## Work to complete
Once the line with "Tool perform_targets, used" is found in the data, output it and each following line exactly, up to and including the line with "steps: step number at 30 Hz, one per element", and nothing before or after.

##### Source records #####

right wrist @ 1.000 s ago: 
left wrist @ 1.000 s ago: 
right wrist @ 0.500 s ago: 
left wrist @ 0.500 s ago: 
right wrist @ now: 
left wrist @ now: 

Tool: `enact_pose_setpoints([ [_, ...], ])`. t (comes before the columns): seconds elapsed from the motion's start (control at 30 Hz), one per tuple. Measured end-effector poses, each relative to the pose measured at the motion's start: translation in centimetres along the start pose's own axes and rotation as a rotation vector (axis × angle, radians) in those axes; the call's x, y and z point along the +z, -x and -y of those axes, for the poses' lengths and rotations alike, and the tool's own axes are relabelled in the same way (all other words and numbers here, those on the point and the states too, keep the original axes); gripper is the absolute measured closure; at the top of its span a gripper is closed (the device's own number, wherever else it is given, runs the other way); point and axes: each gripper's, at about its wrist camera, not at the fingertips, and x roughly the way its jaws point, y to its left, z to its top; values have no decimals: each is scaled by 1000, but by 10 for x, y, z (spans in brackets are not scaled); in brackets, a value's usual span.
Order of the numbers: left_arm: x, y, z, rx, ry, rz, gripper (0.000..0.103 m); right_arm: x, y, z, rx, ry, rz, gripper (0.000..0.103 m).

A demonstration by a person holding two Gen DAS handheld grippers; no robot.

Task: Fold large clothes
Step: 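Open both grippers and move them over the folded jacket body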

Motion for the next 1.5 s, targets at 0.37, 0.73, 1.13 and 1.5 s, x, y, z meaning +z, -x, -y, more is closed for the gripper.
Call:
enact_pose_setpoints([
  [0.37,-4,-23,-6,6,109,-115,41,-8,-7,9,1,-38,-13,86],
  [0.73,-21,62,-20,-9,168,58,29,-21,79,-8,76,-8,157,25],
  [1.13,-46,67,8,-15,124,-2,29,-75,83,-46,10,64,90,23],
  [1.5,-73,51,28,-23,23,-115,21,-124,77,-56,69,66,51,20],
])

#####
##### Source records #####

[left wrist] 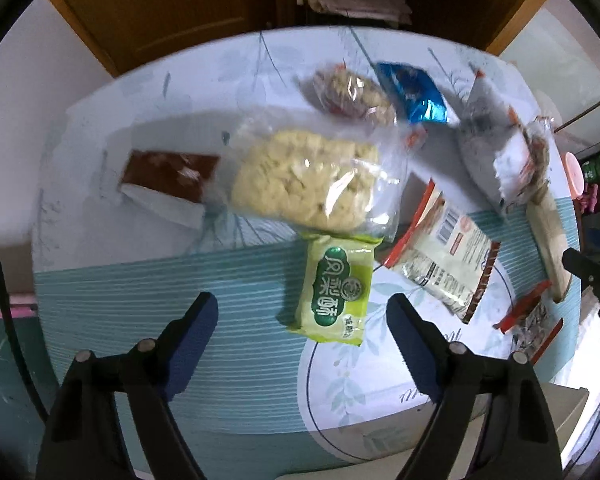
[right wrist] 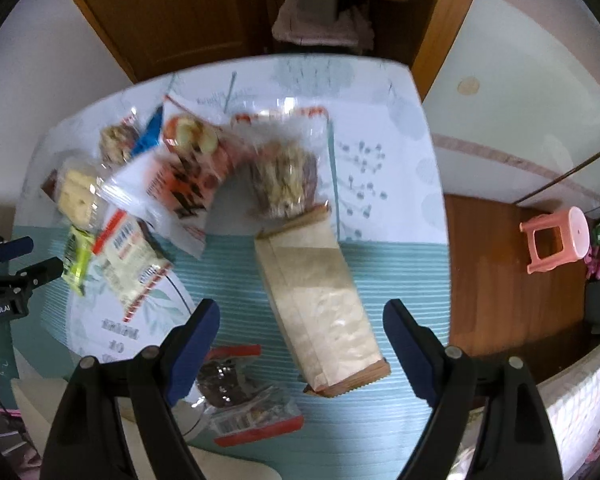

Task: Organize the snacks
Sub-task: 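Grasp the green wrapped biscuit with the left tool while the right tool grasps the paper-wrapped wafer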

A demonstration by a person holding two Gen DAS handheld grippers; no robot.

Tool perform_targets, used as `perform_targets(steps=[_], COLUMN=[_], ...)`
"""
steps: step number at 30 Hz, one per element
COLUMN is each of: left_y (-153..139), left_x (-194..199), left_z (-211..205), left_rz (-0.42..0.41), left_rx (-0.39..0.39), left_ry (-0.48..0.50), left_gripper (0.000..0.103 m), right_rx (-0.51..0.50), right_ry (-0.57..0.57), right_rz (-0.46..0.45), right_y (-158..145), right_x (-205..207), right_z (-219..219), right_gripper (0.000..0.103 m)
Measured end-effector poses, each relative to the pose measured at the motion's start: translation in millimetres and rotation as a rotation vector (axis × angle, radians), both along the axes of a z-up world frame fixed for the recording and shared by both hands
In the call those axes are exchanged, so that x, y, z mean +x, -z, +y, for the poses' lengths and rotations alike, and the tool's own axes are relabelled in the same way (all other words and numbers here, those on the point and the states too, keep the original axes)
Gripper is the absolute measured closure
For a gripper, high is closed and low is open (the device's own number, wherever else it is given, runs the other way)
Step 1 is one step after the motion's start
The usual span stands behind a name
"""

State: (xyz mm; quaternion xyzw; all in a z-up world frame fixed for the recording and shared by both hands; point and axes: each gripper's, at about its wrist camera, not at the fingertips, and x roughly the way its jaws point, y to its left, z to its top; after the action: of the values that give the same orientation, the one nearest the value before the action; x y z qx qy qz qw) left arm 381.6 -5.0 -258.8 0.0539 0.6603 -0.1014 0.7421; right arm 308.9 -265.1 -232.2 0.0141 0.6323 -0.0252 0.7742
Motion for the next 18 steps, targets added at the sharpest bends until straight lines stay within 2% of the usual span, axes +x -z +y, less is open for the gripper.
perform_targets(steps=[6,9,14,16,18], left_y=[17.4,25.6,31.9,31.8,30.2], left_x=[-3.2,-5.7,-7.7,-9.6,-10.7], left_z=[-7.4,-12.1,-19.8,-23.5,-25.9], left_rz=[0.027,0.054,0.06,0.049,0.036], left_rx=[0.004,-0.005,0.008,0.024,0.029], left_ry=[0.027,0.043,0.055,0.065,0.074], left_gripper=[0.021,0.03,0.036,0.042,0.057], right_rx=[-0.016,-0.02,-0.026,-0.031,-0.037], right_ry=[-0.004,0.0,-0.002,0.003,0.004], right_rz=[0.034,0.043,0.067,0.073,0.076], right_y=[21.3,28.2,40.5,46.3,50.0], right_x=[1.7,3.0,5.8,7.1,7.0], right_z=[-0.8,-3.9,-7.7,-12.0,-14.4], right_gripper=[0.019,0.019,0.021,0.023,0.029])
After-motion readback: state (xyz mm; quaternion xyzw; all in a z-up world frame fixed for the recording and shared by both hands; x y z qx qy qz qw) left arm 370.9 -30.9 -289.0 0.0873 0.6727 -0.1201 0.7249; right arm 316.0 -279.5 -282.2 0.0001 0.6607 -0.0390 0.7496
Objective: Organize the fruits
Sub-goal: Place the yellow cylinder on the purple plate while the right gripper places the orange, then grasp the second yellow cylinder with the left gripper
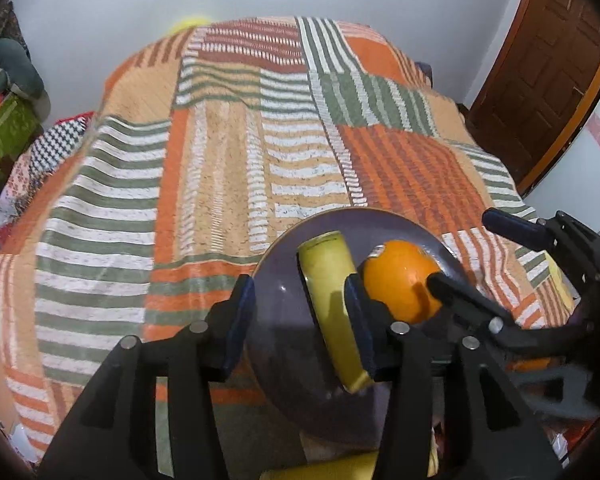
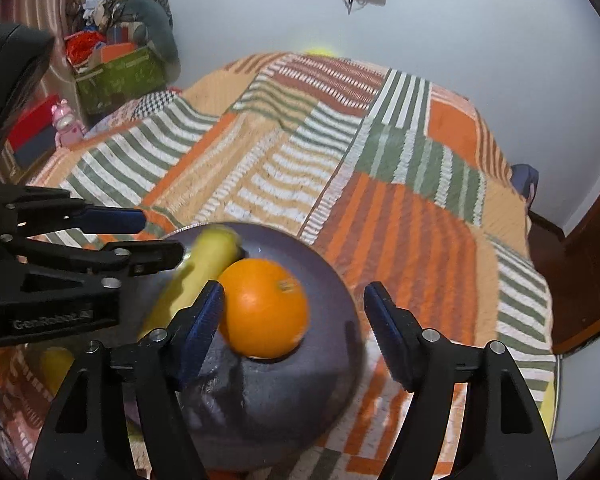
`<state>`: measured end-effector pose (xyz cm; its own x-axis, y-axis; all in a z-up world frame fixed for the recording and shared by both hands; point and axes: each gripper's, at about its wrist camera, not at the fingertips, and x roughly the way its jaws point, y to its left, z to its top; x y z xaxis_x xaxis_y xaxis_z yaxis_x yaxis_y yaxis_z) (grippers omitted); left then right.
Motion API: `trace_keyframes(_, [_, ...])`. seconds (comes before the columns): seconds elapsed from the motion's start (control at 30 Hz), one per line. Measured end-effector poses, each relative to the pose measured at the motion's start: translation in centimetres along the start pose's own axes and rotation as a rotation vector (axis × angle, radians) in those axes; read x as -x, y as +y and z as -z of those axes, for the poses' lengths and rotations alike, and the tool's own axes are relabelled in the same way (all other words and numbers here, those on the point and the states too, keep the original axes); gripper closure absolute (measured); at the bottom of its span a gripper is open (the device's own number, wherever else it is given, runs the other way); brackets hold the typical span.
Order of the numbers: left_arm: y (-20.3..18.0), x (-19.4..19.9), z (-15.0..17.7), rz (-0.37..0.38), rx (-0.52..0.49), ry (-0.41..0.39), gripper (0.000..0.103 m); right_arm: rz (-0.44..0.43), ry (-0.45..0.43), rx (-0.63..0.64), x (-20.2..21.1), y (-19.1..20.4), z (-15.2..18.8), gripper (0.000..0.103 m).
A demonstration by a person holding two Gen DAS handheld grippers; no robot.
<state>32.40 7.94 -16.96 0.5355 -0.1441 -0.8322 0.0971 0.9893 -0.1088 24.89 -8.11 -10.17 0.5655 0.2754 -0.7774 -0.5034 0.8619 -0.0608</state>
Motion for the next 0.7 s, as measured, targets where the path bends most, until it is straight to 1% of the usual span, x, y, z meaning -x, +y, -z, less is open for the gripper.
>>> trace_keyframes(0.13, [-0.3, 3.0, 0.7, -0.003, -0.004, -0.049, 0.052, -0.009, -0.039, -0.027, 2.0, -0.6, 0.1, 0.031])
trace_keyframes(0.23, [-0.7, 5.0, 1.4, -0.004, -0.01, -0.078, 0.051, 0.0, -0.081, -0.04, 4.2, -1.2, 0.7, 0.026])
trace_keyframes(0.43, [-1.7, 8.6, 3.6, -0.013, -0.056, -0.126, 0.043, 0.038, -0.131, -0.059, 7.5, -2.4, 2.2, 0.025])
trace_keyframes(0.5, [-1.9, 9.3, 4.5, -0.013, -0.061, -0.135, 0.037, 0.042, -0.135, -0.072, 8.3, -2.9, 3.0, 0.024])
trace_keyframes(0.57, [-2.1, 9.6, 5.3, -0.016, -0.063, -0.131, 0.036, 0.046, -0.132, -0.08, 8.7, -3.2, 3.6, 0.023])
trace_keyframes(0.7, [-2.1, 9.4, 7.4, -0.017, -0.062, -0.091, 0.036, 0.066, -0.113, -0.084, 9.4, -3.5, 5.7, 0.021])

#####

## Task solution
Tool perform_targets, used as `perform_targets(steps=[_], COLUMN=[_], ...)`
"""
steps: step number at 30 Hz, one per element

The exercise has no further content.